Commonly used in networks as MobileNet and Xception, the depthwise separable convolutions consists of two steps: depthwise convolutions and 1×1 convolutions.

## Standard convolution

Before describing the depthwise separable convolution, it is worth revisiting the typical convolution. For a concrete example, let’s say an input layer of size 7×7×3 (height×width×channels), and 128 filters of size 3×3×3, after applying one filter, the output layer is of size 5×5×1 (only 1 channel), and grouped up with the 128 filters, 5×5×128.

```
# Input volume with depth 3 and outputs 128 kernels
# Uses 3×3 convolutional kernel
conv_layer = nn.Conv2d(in_channels=3, out_channels=128, kernel_size=3)
```

## Depthwise Separable Convolutions

Let’s see how we can achieve the same transformation as the standard convolution.

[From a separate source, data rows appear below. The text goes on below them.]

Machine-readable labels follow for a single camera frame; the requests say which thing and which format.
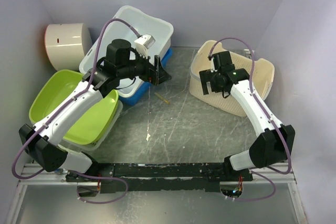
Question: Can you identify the aluminium rail frame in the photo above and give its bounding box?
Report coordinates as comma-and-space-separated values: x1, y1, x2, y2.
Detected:
5, 163, 308, 223

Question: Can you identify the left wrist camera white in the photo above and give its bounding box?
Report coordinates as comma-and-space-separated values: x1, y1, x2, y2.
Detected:
134, 35, 155, 58

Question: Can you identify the blue plastic tray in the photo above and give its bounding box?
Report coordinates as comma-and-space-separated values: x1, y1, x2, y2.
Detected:
122, 48, 173, 106

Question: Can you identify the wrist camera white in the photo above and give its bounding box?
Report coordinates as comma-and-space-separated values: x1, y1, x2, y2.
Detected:
208, 55, 216, 72
134, 35, 155, 58

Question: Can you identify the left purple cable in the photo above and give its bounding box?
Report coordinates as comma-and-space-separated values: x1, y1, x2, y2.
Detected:
12, 18, 144, 205

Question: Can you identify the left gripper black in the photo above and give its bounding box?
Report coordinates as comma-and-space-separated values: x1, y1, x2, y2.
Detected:
118, 48, 172, 86

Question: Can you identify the small yellow stick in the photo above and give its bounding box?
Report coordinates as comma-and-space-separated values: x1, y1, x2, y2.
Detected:
154, 92, 170, 104

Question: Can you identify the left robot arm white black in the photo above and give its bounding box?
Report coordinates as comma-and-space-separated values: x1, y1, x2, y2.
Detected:
18, 35, 171, 182

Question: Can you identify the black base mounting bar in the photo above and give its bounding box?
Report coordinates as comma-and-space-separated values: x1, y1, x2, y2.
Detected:
66, 163, 253, 194

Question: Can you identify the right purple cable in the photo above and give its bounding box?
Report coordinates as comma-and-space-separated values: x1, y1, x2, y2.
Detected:
208, 37, 292, 201

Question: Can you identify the white cylindrical container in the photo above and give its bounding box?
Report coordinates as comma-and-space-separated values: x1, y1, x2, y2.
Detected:
44, 23, 92, 71

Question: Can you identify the purple cable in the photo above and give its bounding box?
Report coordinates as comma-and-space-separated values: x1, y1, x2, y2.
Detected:
208, 37, 292, 201
12, 18, 144, 205

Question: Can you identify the beige perforated plastic basket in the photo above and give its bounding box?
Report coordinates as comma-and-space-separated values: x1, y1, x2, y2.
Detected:
188, 39, 276, 118

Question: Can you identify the green plastic basin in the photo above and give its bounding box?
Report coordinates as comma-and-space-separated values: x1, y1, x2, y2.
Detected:
29, 69, 119, 145

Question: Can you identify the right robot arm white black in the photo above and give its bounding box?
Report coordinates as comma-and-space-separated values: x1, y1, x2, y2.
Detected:
199, 51, 295, 181

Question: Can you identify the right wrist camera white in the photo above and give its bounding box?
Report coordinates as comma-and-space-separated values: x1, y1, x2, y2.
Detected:
208, 55, 216, 72

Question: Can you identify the white plastic tub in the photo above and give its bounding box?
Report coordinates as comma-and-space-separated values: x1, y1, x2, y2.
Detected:
78, 5, 174, 98

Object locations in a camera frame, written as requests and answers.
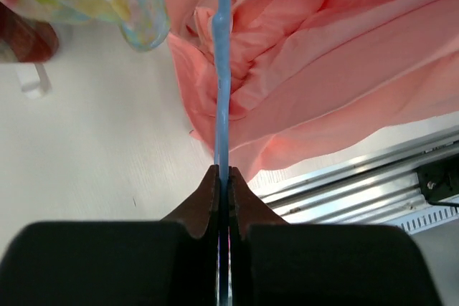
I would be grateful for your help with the brown plaid garment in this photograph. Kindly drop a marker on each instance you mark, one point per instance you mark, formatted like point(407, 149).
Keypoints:
point(24, 40)

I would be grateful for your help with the white metal clothes rack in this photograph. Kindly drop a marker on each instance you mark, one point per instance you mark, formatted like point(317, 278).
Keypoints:
point(33, 79)

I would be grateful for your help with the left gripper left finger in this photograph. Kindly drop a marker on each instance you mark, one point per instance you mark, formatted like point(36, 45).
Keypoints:
point(195, 212)

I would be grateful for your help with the salmon pink skirt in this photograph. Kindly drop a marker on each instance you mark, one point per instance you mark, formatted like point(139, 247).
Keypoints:
point(312, 77)

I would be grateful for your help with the white slotted cable duct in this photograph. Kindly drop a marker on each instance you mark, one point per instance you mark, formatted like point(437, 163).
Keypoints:
point(425, 219)

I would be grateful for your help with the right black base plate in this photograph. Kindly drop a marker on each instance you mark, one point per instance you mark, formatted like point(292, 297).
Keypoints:
point(438, 181)

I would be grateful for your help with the blue wire hanger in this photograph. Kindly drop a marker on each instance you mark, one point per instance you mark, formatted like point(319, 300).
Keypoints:
point(221, 23)

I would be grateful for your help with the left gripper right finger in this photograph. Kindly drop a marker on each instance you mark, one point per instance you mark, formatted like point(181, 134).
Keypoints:
point(245, 208)

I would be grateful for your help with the aluminium mounting rail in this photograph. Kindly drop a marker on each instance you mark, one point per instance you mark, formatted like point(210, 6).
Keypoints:
point(375, 188)

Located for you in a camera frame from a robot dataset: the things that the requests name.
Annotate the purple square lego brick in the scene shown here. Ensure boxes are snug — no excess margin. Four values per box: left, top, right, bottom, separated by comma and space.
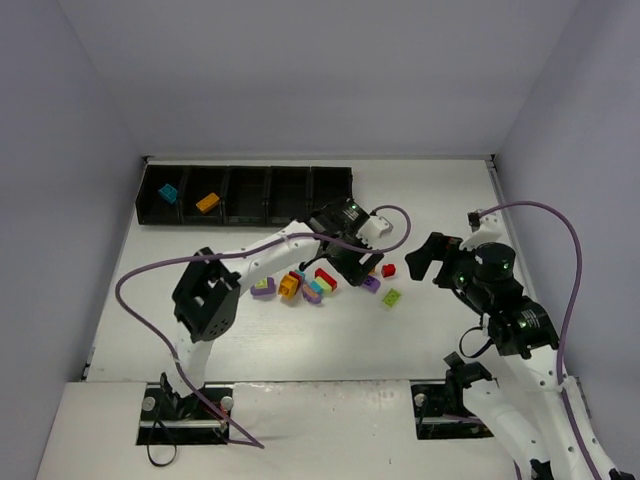
361, 275, 381, 294

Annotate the red small lego brick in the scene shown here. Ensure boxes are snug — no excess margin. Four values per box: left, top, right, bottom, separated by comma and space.
381, 264, 397, 278

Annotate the lime green lego brick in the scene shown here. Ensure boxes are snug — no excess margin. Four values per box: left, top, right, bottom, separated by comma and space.
382, 288, 402, 308

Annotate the purple heart lego plate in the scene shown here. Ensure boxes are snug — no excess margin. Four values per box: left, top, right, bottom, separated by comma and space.
250, 277, 277, 299

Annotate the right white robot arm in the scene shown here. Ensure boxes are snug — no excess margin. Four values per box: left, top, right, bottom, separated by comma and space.
405, 232, 630, 479

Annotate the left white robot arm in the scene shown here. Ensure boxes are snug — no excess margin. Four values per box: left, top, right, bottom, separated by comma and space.
172, 198, 393, 390

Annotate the red long lego brick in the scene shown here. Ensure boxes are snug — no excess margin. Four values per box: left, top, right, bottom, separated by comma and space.
315, 268, 337, 291

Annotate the yellow green lego brick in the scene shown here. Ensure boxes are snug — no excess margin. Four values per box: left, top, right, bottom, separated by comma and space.
315, 277, 334, 295

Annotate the teal pink lego brick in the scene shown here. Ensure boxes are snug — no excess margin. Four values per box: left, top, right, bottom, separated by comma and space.
294, 269, 324, 297

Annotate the purple oval lego piece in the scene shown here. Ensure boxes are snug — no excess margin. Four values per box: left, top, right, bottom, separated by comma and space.
301, 285, 323, 305

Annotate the orange yellow lego brick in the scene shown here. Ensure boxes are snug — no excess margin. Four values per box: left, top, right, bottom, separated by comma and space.
278, 271, 302, 300

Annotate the orange long lego brick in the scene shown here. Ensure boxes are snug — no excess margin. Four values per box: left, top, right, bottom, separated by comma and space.
195, 192, 220, 215

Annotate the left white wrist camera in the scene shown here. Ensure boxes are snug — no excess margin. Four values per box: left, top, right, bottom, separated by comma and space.
356, 215, 393, 248

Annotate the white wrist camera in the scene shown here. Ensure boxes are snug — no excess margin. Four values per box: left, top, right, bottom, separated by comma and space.
356, 215, 393, 248
459, 211, 503, 251

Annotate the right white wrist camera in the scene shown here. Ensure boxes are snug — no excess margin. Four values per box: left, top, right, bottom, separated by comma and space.
459, 211, 503, 251

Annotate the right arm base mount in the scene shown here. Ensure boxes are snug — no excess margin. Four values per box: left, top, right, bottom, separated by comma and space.
410, 381, 493, 441

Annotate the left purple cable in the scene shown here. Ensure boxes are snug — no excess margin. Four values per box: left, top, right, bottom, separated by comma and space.
115, 204, 412, 450

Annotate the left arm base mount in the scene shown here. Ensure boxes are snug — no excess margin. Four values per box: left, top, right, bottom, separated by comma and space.
136, 383, 229, 446

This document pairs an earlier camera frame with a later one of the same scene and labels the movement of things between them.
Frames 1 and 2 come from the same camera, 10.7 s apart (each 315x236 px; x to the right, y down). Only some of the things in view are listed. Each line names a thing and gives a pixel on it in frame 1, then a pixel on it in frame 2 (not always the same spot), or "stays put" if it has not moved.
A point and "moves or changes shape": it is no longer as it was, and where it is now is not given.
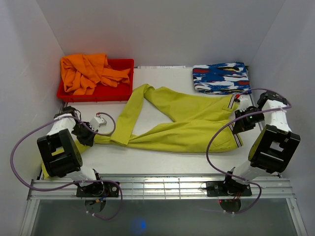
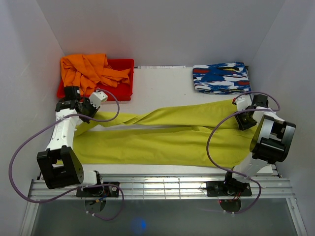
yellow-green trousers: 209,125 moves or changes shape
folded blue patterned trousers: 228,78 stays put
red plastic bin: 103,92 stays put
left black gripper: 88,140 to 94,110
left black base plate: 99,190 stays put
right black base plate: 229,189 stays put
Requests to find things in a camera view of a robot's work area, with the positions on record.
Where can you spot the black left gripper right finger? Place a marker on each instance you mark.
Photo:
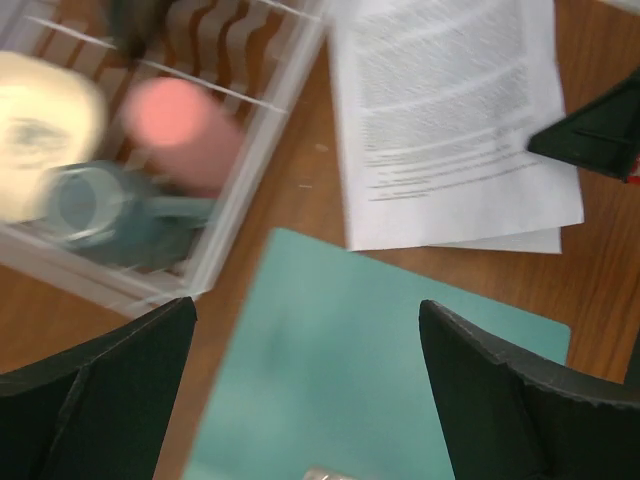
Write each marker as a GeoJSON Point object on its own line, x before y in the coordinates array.
{"type": "Point", "coordinates": [508, 413]}

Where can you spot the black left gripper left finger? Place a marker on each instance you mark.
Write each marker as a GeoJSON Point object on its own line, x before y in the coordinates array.
{"type": "Point", "coordinates": [99, 410]}

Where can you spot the dark brown oval plate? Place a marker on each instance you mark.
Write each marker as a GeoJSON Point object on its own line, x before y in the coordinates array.
{"type": "Point", "coordinates": [134, 24]}

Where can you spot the cream square bowl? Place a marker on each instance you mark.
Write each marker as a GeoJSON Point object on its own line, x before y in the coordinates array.
{"type": "Point", "coordinates": [51, 117]}

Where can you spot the metal folder clip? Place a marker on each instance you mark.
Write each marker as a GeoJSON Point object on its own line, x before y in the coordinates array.
{"type": "Point", "coordinates": [317, 472]}

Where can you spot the pink cup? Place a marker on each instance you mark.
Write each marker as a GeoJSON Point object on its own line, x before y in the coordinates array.
{"type": "Point", "coordinates": [189, 134]}

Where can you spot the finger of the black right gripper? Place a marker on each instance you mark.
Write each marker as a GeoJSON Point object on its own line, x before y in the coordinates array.
{"type": "Point", "coordinates": [602, 136]}

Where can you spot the grey-blue mug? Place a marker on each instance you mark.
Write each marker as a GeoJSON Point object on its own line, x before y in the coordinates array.
{"type": "Point", "coordinates": [114, 216]}

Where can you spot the printed white paper sheet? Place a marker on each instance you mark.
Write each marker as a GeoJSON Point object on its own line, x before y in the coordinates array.
{"type": "Point", "coordinates": [435, 102]}

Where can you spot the printed paper stack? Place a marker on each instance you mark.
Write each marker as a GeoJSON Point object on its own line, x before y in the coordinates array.
{"type": "Point", "coordinates": [546, 241]}

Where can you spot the white wire dish rack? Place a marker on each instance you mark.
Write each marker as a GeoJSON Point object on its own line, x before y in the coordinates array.
{"type": "Point", "coordinates": [252, 56]}

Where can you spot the green file folder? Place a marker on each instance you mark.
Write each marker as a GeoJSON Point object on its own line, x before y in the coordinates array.
{"type": "Point", "coordinates": [325, 369]}

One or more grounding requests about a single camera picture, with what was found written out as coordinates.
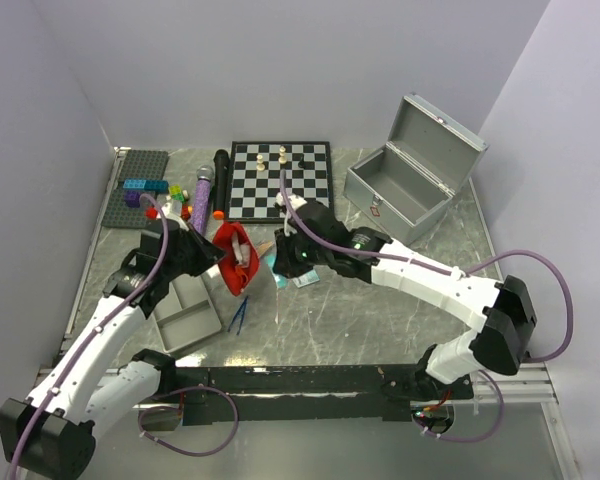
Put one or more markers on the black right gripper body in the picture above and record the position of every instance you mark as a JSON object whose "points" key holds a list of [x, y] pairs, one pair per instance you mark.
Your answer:
{"points": [[299, 257]]}

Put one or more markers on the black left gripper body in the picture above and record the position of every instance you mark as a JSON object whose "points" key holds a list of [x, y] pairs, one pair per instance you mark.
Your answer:
{"points": [[184, 261]]}

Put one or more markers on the bag of cotton swabs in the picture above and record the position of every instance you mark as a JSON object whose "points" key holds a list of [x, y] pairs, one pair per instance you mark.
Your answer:
{"points": [[263, 248]]}

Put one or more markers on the red first aid pouch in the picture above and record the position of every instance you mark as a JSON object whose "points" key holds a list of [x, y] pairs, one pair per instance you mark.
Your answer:
{"points": [[241, 261]]}

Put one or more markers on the grey plastic tray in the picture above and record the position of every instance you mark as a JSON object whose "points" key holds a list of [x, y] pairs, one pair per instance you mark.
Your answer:
{"points": [[186, 315]]}

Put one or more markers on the blue plastic tweezers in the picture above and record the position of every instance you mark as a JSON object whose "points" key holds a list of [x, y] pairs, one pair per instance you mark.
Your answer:
{"points": [[239, 316]]}

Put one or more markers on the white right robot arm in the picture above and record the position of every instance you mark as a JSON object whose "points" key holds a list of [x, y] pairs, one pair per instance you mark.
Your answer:
{"points": [[499, 315]]}

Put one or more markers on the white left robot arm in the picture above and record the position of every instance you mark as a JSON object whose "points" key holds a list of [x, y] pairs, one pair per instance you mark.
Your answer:
{"points": [[54, 431]]}

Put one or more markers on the light blue mask packet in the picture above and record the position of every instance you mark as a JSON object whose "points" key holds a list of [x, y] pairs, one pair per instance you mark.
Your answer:
{"points": [[281, 282]]}

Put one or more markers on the purple glitter microphone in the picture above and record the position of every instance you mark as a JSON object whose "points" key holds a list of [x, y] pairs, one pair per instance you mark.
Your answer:
{"points": [[202, 193]]}

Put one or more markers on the colourful lego car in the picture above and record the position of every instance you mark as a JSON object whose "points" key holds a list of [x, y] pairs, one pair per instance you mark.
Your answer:
{"points": [[178, 198]]}

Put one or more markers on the purple lego brick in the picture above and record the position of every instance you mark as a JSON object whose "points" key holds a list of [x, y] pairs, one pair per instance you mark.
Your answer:
{"points": [[132, 198]]}

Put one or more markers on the lower grey lego baseplate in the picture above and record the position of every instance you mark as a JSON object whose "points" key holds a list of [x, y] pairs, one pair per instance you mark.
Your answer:
{"points": [[118, 215]]}

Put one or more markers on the grey lego baseplate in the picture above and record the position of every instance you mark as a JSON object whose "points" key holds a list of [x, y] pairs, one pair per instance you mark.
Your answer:
{"points": [[144, 165], [118, 215]]}

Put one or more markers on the blue lego brick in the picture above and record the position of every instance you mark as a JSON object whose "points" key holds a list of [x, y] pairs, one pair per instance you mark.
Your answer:
{"points": [[158, 186]]}

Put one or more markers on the white chess pawn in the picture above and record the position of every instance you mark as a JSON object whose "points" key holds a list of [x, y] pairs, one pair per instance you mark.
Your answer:
{"points": [[260, 166]]}

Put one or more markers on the black white chessboard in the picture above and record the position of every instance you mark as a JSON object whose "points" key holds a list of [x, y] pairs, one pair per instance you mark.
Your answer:
{"points": [[251, 194]]}

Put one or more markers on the white chess queen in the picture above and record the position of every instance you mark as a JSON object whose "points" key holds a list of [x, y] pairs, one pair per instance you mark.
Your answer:
{"points": [[282, 155]]}

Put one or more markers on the upper grey lego baseplate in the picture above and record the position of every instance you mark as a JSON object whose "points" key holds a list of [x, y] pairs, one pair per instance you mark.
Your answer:
{"points": [[144, 165]]}

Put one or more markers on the grey metal case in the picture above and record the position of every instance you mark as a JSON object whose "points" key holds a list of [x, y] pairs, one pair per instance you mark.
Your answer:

We **first** apply depthwise convolution to the input layer.
Instead of using a single filter of size 3×3×3, we will use 3 kernels separately.
Each filter has a size of 3×3×**1**, each kernel convolves with
1 channel of the input layer (1 channel only, not all channels!).
Each such convolution, in the example, will provide a map of size 5×5×1, and
**we will stack them** to create a 5×5×3 image. We shrunk the spatial dimension,
**but the depth is still the same as before**.

Then, it’s time for the **second** step, extend the depth by applying 1×1 convolutions,
as many as the depth we want to achieve, as for the example 128 filters.

With these steps, we also (as in the standard convolution) transform the input layer 7×7×3 into the output layer 5×5×128 as for the standard convolution. The overall process of the depthwise separable convolution would be:

```
# Define depthwise separable convolutional layer
# Note how we use the groups parameter: At groups equals to in_channels,
# each input channel is convolved with its own set of filters
depthwise_conv_layer = nn.Conv2d(in_channels=3, out_channels=3, kernel_size=3, groups=3)
pointwise_conv_layer = nn.Conv2d(in_channels=3, out_channels=128, kernel_size=1)
```

The advantage of doing depthwise separable convolutions is the **efficiency**.
One needs much less operations for depthwise separable convolutions compared to standard convolutions.

Meanwhile for the standard convolutions we need to move 128 filters with
dimensionality 3×3×3 around the input 5×5 times, i.e., $128×3×3×3×5×5 =$ **86400 multiplications**,
the depthwise separable convolution uses 3 kernels 3×3×1 that moves 5×5 times, and
after that, 128 filters of dimensionality 1×1×3 that moves 5×5 times over the previous output,
i.e., $1×3×3×3×5×5 + 128×1×1×3×5×5 =$ **9600 multiplications**,
only about the 12% of the cost of the standard convolution.